Task: Search the material below for the string "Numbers" and copy each line where it appears.

Data provided:
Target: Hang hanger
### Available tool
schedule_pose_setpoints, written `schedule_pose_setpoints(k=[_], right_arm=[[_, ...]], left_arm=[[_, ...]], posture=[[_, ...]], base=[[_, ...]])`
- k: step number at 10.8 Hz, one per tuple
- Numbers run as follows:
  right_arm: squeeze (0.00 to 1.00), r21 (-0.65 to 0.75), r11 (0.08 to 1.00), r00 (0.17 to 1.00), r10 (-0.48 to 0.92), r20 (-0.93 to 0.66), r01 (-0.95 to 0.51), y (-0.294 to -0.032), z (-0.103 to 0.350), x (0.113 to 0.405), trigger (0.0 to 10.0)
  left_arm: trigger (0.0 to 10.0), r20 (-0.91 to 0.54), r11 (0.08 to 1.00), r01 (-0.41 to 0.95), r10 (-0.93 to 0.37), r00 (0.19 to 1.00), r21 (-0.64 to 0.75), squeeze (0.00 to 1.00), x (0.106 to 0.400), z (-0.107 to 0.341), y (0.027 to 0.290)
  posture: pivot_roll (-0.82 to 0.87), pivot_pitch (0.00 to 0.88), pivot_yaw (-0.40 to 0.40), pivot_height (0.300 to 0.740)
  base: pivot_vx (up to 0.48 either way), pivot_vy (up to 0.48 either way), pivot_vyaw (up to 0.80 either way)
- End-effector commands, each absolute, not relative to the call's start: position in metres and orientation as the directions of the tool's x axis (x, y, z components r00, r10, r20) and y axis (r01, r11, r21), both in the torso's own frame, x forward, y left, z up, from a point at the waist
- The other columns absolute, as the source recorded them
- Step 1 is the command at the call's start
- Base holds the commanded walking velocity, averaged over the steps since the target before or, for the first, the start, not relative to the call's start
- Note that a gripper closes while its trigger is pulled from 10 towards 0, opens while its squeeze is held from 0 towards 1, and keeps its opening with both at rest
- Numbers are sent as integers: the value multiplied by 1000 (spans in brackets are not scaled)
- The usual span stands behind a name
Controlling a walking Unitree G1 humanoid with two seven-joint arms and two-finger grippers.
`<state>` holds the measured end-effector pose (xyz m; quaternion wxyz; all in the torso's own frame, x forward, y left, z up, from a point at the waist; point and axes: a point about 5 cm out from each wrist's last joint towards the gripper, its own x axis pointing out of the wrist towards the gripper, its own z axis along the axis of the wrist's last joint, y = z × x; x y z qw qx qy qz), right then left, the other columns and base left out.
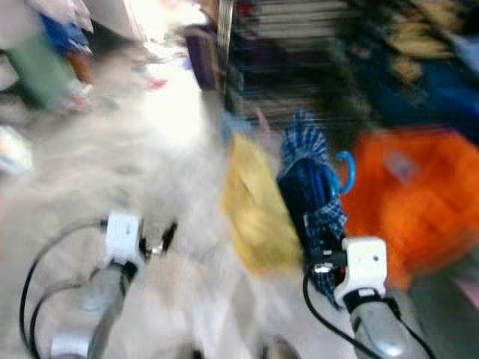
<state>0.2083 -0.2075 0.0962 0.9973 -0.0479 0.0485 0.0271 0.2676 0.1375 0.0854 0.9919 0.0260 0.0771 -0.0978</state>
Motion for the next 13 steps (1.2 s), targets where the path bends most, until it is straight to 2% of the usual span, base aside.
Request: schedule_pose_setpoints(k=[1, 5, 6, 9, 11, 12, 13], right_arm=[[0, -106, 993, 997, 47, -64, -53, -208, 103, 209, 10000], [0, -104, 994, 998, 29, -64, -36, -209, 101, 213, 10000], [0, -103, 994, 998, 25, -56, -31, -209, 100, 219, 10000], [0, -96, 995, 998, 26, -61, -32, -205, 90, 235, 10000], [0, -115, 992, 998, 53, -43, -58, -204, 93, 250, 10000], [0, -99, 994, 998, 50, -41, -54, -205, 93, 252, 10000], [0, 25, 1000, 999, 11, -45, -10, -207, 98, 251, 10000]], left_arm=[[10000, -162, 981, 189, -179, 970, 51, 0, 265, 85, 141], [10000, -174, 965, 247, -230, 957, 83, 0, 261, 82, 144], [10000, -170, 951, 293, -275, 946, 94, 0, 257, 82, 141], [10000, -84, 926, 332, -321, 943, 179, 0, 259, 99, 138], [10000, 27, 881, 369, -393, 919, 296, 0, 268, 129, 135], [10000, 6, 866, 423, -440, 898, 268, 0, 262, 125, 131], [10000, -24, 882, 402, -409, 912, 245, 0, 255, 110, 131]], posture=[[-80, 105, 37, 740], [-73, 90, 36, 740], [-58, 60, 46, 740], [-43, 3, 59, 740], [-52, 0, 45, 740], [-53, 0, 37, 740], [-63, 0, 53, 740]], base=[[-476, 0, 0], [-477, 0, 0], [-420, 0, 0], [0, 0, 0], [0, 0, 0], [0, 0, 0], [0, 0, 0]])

Exercise result:
- Numbers run as follows:
- Numbers are sent as integers: the value multiplied by 1000 (spans in brackets are not scaled)

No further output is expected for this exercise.